Design and FPGA Implementation of an Efficient Architecture for Noise Removal in ECG Signals Using Lifting-Based Wavelet Denoising

Abstract

Noise removal is the most crucial pre-processing step for present-generation biomedical wearable electrocardiogram (ECG) patches and devices to provide efficient detection and monitoring of cardiac arrhythmias. This paper proposes a hardware-efficient and multiplier-less FPGA-based ECG noise removal architecture based on lifting-based wavelet denoising that employs a universal threshold level-dependent function in combination with soft thresholding to produce a noise-free ECG signal. The paper also proposes a modified lifting-based discrete wavelet transform (DWT) algorithm that is multiplier-less and provides a one-step equation for the calculation of the forward output coefficients and the inverse output coefficients. Since a comparator circuit is a very complicated circuitry in VLSI implementation, an optimized median calculation and soft thresholding block with no compare operations for wavelet-based thresholding is proposed. The ECG data is collected from the MIT-BIH arrhythmia database and the ECG noises from the MIT-BIH noise stress database.
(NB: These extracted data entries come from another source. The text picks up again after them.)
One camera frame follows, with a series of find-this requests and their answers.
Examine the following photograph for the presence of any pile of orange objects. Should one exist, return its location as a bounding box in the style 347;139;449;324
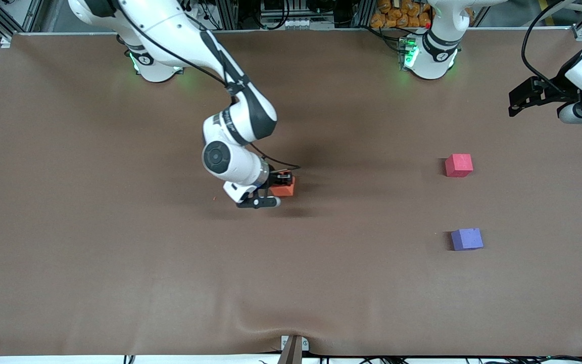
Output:
370;0;433;29

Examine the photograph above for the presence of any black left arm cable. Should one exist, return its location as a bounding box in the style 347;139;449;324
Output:
521;0;572;93

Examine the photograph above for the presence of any brown table mat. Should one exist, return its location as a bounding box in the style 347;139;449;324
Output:
0;28;582;357

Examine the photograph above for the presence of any white connector block row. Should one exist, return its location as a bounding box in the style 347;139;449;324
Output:
262;17;335;30

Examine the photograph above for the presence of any orange foam block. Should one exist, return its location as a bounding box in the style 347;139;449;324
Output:
270;175;296;198

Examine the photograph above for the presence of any red foam block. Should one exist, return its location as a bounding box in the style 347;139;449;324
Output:
445;154;474;178

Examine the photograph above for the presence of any metal table clamp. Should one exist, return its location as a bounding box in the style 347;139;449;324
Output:
277;335;310;364

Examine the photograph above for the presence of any purple foam block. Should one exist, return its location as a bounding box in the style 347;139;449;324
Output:
451;227;484;251

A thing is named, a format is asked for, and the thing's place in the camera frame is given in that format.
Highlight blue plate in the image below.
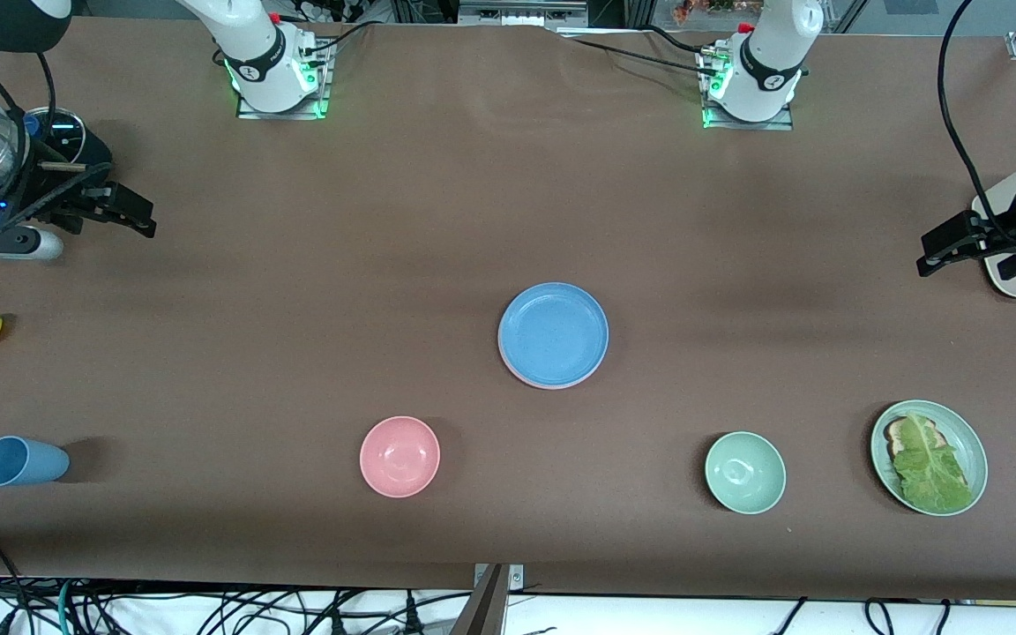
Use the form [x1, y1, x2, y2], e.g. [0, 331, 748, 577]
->
[497, 282, 610, 389]

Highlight pink plate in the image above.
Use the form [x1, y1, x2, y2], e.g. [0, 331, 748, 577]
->
[498, 340, 606, 392]

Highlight brown table cloth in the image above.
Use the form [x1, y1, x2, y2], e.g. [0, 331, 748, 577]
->
[0, 16, 1016, 602]

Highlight glass lid blue knob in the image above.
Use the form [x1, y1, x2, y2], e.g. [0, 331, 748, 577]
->
[21, 108, 86, 170]

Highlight green plate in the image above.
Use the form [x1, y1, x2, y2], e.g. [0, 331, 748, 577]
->
[870, 400, 990, 517]

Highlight toasted bread slice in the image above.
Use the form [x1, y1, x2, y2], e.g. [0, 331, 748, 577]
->
[884, 417, 945, 459]

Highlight green lettuce leaf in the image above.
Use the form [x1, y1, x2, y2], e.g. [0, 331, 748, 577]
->
[892, 412, 975, 514]

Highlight blue cup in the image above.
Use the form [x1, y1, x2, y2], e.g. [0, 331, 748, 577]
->
[0, 436, 71, 488]

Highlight green bowl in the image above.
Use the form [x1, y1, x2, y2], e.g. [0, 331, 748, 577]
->
[705, 430, 788, 515]

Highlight orange artificial flowers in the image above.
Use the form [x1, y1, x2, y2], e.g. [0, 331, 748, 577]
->
[671, 0, 760, 23]

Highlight pink bowl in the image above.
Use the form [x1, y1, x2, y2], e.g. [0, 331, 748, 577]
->
[359, 415, 442, 499]

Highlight dark grey beam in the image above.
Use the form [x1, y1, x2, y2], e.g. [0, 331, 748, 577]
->
[451, 564, 509, 635]

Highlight black saucepan blue handle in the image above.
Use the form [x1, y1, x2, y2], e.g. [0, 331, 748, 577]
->
[21, 106, 113, 193]

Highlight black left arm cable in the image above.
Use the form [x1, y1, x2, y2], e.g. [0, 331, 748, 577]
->
[938, 0, 1007, 246]

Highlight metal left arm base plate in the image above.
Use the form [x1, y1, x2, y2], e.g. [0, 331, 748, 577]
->
[702, 49, 796, 131]

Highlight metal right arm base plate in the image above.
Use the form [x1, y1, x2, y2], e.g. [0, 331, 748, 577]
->
[236, 40, 332, 120]

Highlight black base cable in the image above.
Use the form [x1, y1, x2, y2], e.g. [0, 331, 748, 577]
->
[645, 25, 710, 58]
[301, 19, 385, 61]
[565, 37, 725, 78]

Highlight aluminium frame bar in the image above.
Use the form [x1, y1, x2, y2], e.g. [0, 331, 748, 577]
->
[458, 0, 588, 27]

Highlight silver table bracket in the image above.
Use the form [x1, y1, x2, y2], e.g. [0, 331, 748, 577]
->
[473, 563, 525, 590]

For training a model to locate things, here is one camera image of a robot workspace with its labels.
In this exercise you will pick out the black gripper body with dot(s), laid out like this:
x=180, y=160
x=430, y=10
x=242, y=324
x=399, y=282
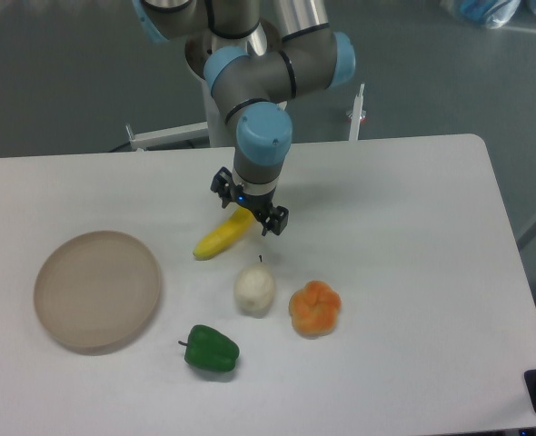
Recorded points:
x=256, y=198

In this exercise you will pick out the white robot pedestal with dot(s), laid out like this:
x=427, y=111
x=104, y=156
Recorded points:
x=215, y=122

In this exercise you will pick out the clear blue plastic bag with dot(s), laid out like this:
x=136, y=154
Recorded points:
x=487, y=14

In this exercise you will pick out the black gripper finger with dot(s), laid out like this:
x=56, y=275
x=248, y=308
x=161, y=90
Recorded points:
x=222, y=184
x=275, y=220

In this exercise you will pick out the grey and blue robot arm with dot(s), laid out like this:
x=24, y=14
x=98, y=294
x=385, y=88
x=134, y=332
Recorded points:
x=248, y=79

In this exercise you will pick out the orange bread roll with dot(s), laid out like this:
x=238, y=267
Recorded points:
x=315, y=309

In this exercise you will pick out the yellow banana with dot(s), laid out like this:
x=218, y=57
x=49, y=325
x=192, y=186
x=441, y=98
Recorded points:
x=224, y=235

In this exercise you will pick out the green bell pepper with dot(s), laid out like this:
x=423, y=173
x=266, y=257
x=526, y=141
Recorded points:
x=209, y=350

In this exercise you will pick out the beige round plate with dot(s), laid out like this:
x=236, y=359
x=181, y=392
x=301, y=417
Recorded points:
x=97, y=292

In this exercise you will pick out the white pear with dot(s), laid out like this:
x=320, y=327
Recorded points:
x=254, y=289

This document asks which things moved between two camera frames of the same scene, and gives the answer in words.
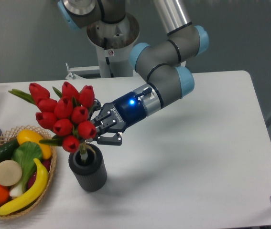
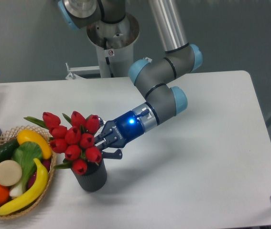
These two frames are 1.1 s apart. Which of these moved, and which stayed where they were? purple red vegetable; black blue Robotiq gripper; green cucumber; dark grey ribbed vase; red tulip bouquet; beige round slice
Moved: red tulip bouquet; black blue Robotiq gripper
Stayed: green cucumber; dark grey ribbed vase; beige round slice; purple red vegetable
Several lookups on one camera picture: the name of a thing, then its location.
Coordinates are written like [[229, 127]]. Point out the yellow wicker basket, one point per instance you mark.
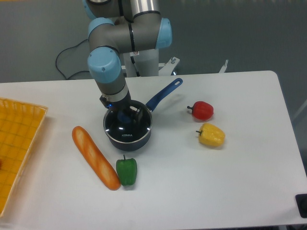
[[19, 125]]

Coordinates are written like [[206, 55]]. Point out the black table corner device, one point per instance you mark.
[[301, 200]]

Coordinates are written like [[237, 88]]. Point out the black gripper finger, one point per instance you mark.
[[136, 114]]

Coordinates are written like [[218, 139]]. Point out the green bell pepper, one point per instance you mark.
[[127, 171]]

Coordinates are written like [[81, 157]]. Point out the red bell pepper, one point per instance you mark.
[[202, 110]]

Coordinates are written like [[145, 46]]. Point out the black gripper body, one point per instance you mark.
[[122, 106]]

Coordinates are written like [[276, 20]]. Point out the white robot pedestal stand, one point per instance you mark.
[[146, 64]]

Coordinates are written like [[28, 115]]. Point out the dark blue saucepan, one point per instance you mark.
[[151, 105]]

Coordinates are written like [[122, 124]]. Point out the orange baguette bread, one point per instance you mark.
[[94, 157]]

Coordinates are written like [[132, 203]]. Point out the glass lid blue knob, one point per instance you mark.
[[122, 129]]

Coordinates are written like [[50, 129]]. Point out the yellow bell pepper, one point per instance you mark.
[[210, 135]]

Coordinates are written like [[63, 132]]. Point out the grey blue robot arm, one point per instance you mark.
[[118, 27]]

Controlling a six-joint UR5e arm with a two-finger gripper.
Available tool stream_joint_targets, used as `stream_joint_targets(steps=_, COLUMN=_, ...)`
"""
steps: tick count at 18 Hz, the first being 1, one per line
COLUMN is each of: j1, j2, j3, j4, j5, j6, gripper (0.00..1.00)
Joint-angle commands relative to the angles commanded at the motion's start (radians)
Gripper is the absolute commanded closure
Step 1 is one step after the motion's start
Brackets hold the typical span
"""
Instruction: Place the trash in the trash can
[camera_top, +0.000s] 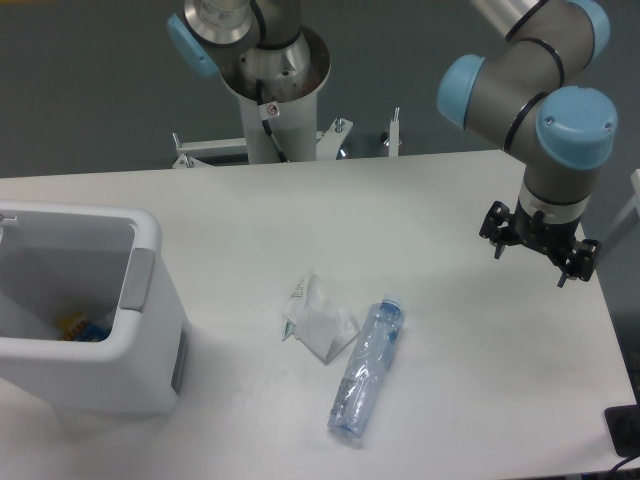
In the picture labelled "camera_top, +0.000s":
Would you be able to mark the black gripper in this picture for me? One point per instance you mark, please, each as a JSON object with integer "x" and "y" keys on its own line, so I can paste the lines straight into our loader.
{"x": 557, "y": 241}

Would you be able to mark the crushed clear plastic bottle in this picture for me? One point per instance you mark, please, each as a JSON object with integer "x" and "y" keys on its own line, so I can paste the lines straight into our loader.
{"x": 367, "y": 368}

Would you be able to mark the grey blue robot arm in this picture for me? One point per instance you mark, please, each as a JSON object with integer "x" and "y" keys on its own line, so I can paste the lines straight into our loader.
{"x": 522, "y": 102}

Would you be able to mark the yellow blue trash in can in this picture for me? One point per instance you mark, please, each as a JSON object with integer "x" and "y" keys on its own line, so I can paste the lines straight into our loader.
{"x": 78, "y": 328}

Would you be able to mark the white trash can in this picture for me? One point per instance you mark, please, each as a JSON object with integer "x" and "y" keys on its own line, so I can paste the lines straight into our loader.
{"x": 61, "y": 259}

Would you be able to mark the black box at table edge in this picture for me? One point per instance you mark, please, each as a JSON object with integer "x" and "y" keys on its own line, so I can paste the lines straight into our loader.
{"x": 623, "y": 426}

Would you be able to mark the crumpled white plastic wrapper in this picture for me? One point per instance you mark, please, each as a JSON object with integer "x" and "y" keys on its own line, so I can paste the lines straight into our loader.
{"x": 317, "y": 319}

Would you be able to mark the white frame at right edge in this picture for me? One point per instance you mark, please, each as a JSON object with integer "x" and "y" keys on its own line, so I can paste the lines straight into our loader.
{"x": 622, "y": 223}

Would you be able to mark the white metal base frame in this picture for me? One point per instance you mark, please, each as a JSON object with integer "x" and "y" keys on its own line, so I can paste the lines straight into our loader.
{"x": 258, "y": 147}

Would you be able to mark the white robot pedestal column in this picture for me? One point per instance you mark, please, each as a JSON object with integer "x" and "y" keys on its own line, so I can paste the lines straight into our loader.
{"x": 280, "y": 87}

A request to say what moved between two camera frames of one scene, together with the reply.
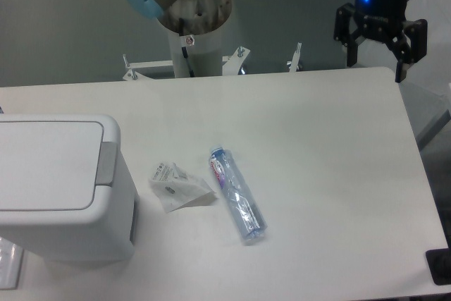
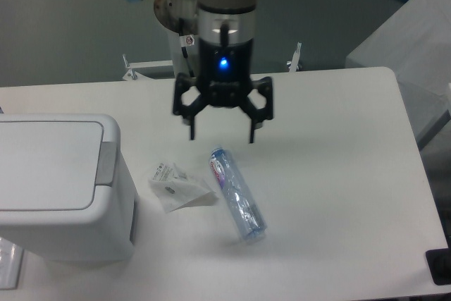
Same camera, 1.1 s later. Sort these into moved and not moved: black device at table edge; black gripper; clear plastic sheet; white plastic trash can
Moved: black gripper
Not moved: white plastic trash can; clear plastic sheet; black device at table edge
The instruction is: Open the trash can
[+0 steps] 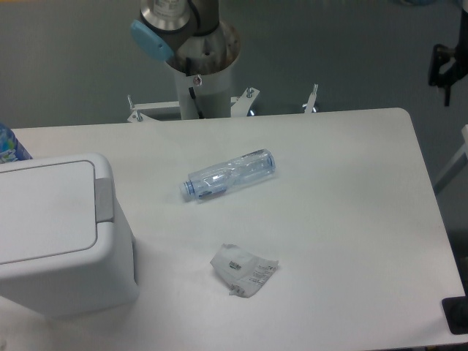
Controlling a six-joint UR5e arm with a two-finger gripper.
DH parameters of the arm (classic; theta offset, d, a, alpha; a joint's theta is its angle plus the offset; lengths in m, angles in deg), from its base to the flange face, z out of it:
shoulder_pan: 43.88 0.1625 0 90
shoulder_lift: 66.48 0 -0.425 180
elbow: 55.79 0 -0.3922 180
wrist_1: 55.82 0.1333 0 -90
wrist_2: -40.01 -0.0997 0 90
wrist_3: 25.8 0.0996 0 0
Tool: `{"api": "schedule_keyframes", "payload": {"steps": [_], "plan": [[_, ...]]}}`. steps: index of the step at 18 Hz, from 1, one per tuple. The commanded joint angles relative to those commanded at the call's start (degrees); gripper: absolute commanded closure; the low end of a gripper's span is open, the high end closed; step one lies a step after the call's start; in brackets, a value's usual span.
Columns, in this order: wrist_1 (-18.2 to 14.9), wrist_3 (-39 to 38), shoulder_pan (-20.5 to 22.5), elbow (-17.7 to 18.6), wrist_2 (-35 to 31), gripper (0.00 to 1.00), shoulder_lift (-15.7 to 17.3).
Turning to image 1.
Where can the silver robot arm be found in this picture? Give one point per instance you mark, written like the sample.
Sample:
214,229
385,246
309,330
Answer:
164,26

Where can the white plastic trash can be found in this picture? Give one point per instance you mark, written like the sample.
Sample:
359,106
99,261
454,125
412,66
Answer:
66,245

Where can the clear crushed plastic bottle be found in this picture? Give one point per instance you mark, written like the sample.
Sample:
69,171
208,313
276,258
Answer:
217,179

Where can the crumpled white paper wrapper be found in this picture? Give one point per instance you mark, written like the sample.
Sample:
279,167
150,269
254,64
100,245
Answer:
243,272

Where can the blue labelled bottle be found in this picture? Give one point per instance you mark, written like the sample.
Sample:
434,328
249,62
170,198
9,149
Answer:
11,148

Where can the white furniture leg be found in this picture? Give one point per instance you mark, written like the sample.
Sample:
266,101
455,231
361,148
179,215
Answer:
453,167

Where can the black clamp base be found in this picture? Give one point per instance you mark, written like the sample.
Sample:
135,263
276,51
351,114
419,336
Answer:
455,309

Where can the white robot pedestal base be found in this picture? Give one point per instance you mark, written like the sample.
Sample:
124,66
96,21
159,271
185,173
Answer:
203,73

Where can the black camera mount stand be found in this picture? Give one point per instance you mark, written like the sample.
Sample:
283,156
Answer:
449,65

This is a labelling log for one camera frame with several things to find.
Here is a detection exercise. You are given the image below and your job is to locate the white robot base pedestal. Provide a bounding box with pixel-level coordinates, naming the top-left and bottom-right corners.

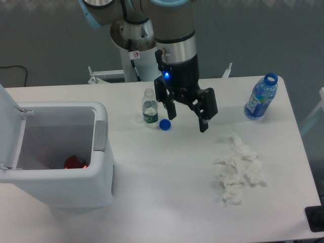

The proposed denoising technique for the ECG signal is tested on MATLAB which achieves an average improvement in SNR of 7.4 dB and an MSE of 0.0206. The FPGA implementation is performed on the Nexys 4 DDR board, and the proposed wavelet-based denoising architecture results in lower hardware utilization and a relatively high operating frequency of 166 MHz when compared to existing ECG denoising architectures.